- DATA FOR ANALYSIS -
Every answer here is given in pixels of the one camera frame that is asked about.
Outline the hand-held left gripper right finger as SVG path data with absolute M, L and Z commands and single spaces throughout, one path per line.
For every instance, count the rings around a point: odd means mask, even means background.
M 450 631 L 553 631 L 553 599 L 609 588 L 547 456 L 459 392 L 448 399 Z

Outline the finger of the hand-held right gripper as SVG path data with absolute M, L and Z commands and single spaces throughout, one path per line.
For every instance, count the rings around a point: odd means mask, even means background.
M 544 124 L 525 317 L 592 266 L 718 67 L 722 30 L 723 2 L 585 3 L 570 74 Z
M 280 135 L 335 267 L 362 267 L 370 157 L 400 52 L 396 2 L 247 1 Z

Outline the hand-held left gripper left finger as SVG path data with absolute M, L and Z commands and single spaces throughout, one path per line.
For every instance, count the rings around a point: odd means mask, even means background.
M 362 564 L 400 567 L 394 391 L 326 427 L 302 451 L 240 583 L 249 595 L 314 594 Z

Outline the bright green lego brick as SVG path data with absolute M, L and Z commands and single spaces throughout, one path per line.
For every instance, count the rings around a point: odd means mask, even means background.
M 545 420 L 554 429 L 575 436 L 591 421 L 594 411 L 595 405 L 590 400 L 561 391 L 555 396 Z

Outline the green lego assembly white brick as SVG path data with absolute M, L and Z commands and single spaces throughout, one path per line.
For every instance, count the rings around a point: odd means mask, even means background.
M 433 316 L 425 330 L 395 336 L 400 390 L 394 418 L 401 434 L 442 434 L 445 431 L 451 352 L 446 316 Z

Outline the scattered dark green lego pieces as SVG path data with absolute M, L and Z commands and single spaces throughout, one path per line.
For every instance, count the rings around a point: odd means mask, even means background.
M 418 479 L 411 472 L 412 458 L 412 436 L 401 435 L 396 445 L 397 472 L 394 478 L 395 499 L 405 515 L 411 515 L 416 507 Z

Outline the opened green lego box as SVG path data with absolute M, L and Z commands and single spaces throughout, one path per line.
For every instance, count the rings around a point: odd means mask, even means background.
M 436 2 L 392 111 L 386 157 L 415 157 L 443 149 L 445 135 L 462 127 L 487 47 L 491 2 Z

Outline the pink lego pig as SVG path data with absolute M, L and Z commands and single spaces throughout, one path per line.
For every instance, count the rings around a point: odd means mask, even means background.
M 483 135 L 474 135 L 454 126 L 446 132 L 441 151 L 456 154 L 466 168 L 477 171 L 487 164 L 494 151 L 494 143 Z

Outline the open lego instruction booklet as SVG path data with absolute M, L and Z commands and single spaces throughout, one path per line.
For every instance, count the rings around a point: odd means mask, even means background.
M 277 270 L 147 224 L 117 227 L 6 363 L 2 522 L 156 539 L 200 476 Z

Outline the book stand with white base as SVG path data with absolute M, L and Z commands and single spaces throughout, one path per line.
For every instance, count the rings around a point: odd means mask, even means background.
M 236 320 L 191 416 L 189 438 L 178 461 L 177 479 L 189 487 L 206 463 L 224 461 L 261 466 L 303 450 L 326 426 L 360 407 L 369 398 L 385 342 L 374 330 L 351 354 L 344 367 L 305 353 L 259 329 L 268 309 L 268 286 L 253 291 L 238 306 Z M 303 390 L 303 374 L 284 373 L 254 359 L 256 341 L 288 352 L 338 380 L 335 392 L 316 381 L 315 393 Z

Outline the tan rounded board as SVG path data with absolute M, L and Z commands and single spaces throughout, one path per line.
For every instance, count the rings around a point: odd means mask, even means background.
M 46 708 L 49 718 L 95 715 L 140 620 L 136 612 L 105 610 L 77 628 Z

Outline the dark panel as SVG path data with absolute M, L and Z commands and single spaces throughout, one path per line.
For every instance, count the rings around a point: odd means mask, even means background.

- YOUR TASK -
Reproduce, word for word, all of the entries above.

- REPLY TO THE TASK -
Every answer here is given in pixels of the one camera frame that is asked about.
Outline the hand-held left gripper right finger as SVG path data with absolute M, L and Z commands and single spaces throughout, one path per line.
For every instance, count the rings around a point: odd means mask, even means background.
M 450 631 L 553 631 L 553 599 L 609 588 L 547 456 L 459 392 L 448 399 Z

Outline the finger of the hand-held right gripper as SVG path data with absolute M, L and Z commands and single spaces throughout, one path per line.
For every instance, count the rings around a point: odd means mask, even means background.
M 544 124 L 525 317 L 592 266 L 718 67 L 722 30 L 723 2 L 585 3 L 570 74 Z
M 280 135 L 335 267 L 362 267 L 370 157 L 400 52 L 396 2 L 247 1 Z

Outline the hand-held left gripper left finger as SVG path data with absolute M, L and Z commands and single spaces throughout, one path per line.
For every instance, count the rings around a point: odd means mask, even means background.
M 362 564 L 400 567 L 394 391 L 326 427 L 302 451 L 240 583 L 249 595 L 314 594 Z

Outline the bright green lego brick as SVG path data with absolute M, L and Z commands and single spaces throughout, one path per line.
For every instance, count the rings around a point: odd means mask, even means background.
M 545 420 L 554 429 L 575 436 L 591 421 L 594 411 L 595 405 L 590 400 L 561 391 L 555 396 Z

Outline the green lego assembly white brick as SVG path data with absolute M, L and Z commands and single spaces throughout, one path per line.
For every instance, count the rings around a point: odd means mask, even means background.
M 433 316 L 425 330 L 395 336 L 400 390 L 394 418 L 401 434 L 442 434 L 445 431 L 451 352 L 446 316 Z

Outline the scattered dark green lego pieces as SVG path data with absolute M, L and Z commands and single spaces throughout, one path per line.
For every instance, count the rings around a point: odd means mask, even means background.
M 418 479 L 411 472 L 412 458 L 412 436 L 401 435 L 396 445 L 397 472 L 394 478 L 395 499 L 405 515 L 411 515 L 416 507 Z

Outline the opened green lego box as SVG path data with absolute M, L and Z commands and single spaces throughout, one path per line.
For every instance, count the rings around a point: odd means mask, even means background.
M 436 2 L 392 111 L 386 157 L 415 157 L 443 149 L 445 135 L 462 127 L 487 47 L 491 2 Z

Outline the pink lego pig as SVG path data with absolute M, L and Z commands and single spaces throughout, one path per line.
For every instance, count the rings around a point: odd means mask, even means background.
M 483 135 L 474 135 L 454 126 L 446 132 L 441 151 L 456 154 L 466 168 L 477 171 L 487 164 L 494 151 L 494 143 Z

Outline the open lego instruction booklet as SVG path data with absolute M, L and Z commands and single spaces throughout, one path per line.
For every instance, count the rings around a point: odd means mask, even means background.
M 277 270 L 147 224 L 117 227 L 6 363 L 2 522 L 156 539 L 200 476 Z

Outline the book stand with white base as SVG path data with absolute M, L and Z commands and single spaces throughout, one path per line.
For every instance, count the rings around a point: odd means mask, even means background.
M 236 320 L 191 416 L 189 438 L 178 461 L 177 479 L 189 487 L 206 463 L 224 461 L 261 466 L 303 450 L 326 426 L 360 407 L 369 398 L 385 342 L 374 330 L 351 354 L 344 367 L 305 353 L 259 329 L 268 309 L 268 286 L 253 291 L 238 306 Z M 303 390 L 303 374 L 284 373 L 254 359 L 256 341 L 288 352 L 338 380 L 335 392 L 316 381 L 315 393 Z

Outline the tan rounded board as SVG path data with absolute M, L and Z commands and single spaces throughout, one path per line.
For every instance, count the rings around a point: odd means mask, even means background.
M 46 708 L 49 718 L 95 715 L 140 620 L 136 612 L 105 610 L 77 628 Z

Outline the dark panel as SVG path data with absolute M, L and Z commands and single spaces throughout, one path per line.
For every instance, count the rings around a point: odd means mask, even means background.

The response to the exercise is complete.